The problem — Set down a faithful copy of every record, and skip the pictures in it.

Exercise inputs —
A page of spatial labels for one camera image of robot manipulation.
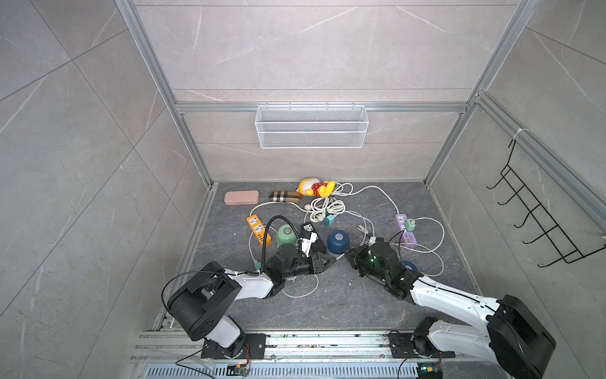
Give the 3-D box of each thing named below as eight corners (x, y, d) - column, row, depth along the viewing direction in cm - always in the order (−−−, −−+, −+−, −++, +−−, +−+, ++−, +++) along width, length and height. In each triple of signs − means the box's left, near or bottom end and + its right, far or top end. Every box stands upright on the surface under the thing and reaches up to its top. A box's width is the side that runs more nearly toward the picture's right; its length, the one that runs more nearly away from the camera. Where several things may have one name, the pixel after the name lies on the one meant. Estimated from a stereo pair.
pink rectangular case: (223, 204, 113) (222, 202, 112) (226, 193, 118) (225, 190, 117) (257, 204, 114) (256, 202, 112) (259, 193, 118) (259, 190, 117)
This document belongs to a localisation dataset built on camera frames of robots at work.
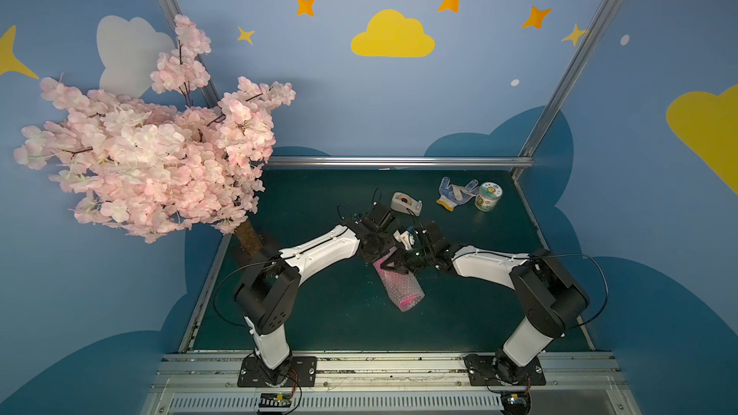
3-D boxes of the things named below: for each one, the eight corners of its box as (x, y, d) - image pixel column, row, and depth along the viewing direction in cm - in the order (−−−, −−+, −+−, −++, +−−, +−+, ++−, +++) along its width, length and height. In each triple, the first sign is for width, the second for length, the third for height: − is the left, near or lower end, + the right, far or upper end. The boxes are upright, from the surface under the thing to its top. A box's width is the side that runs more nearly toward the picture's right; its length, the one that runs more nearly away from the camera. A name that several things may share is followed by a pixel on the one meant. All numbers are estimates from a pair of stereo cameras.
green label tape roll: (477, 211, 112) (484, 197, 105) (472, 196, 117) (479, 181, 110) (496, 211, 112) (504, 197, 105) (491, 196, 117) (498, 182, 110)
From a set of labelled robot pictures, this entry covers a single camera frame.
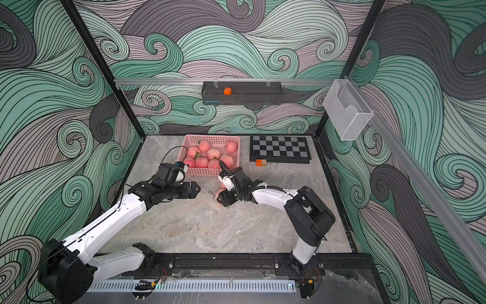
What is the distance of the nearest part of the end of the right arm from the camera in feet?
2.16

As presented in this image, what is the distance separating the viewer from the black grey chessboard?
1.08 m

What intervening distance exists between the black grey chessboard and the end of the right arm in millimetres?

The answer —
A page of spatial labels for one camera image of robot manipulation.
Give the 3-D box of each thing named below as eight corners (x, y, d) - column, row, depth along the viewing direction in cm - always in the order (−−−, −−+, −+−, −++, +−−, +−+, ++−, +++) along width, length and height. In each triple of signs − means the box's left, near or bottom end and + its right, far or top end. Every box stands upright on the surface under the thing and reaches up to its top. A box's width is the side that runs more nearly toward the picture's right; its length, the one that runs more nearly away from the camera. Where several things may have one name, the pixel after the name lies on the one meant. Estimated from a stereo pair.
pink rectangular case: (223, 204, 113) (222, 202, 112) (226, 193, 118) (225, 190, 117) (257, 204, 114) (256, 202, 112) (259, 193, 118) (259, 190, 117)
This document belongs to a localisation dataset built on camera frames of robots at work.
3-D boxes of the things named below: for each one, the eight corners of its box as (x, y, d) - image pixel column, row, and depth along the viewing direction in cm - in the order (−−−, −−+, −+−, −++, +−−, +−+, ++−, +++) along its width, length and height. In each triple, the first sign is for width, the second for length, the third for height: − is the left, near or lower end, + the right, far or upper end. The boxes are upright, from the surface under the thing to its top. A box's width is the side that runs more nearly toward the picture's right; its length, the one that runs more nearly away from the camera. A name that several things may share is followed by a pixel on the one meant. All numbers are estimates from a pair of stereo cameras.
green label tape roll: (477, 211, 112) (484, 197, 105) (472, 196, 117) (479, 181, 110) (496, 211, 112) (504, 197, 105) (491, 196, 117) (498, 182, 110)
From a set of labelled robot pictures, this entry covers a single camera frame.
What is the distance of the nearest part of the end of the right arm from the camera in feet?
2.16

As presented in this image, what is the distance separating the viewer from the black grey chessboard?
1.08 m

What intervening distance exists between the black grey chessboard and the end of the right arm in millimetres?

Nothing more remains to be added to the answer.